I am an Egyptian national living in Italy after completing my PhD there. Usually upon completing the PhD you are granted a one-year "grace" permit (attesa occupazione) to find a job or leave. I have been offered consultancy work in Lebanon and currently live between Italy and Lebanon until I move to Lebanon fully in the summer. 

My question is: I am to marry (received the marriage license) to my German fiancée in Berlin (who also works in Lebanon) on May 22 and my Italian permit expires on June 3. I will be staying out of Italy in the period of March and April and will enter Italy on May 15 and fly directly to Berlin for the marriage and leave right after the marriage back to Beirut with my husband. 

Will I face any problems at the border of Italy because I will be entering the country a little over two weeks before the expiry of my permit?

The problem is because I am not staying long enough in any country in the coming period it is difficult for me to go through a visa process (that takes between 6-8 weeks) due to work commitments and would hope for my permit to be enough to allow me to enter and have my marriage.
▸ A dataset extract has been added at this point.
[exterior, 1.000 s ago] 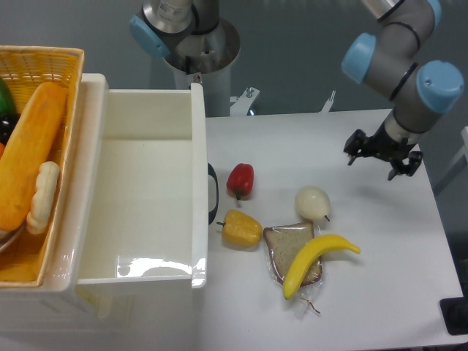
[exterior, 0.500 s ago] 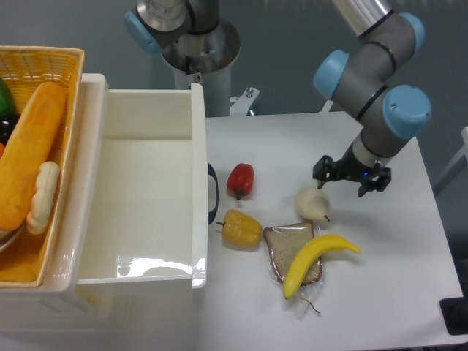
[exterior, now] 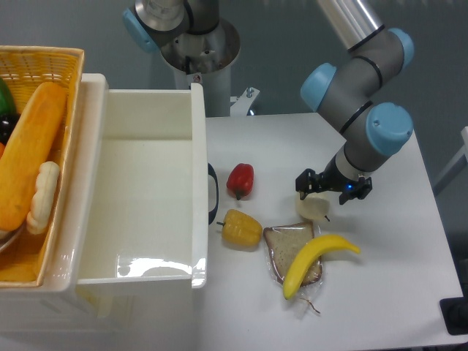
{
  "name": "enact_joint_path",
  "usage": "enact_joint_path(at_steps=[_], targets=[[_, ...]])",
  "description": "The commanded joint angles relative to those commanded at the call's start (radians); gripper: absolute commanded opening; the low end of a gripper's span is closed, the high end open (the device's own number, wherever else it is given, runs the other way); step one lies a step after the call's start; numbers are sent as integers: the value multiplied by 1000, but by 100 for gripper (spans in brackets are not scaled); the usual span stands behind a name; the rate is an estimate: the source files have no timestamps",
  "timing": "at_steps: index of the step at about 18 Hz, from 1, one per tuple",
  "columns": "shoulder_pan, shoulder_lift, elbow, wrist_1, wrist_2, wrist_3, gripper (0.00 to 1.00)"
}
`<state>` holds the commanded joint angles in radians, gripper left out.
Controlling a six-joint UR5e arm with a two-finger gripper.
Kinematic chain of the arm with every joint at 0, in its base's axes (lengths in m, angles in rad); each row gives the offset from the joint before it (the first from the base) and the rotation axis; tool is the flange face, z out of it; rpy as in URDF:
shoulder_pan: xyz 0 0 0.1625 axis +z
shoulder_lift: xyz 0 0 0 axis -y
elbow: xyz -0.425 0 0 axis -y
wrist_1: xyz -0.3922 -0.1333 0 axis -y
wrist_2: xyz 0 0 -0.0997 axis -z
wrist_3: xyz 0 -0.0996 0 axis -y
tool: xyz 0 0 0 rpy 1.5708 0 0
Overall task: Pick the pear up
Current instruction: 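Close the gripper around the top of the pale pear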
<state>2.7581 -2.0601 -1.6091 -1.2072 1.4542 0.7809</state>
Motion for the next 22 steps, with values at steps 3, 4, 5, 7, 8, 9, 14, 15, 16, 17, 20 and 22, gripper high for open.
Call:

Thank you for your reply in advance


----------



## BBCWatcher (Dec 28, 2012)

It should be fine, but bring a copy of your ticket out of the Schengen Area. Actually once you marry an EU citizen (May 22) there's absolutely no rush to leave since you have the right to stay co-resident with him. But that doesn't apply on May 15th, so bring a copy of your Berlin to Beirut ticket.


----------



## JaneSeymor (Sep 5, 2014)

Thank you so much for your reply. I really do appreciate it


----------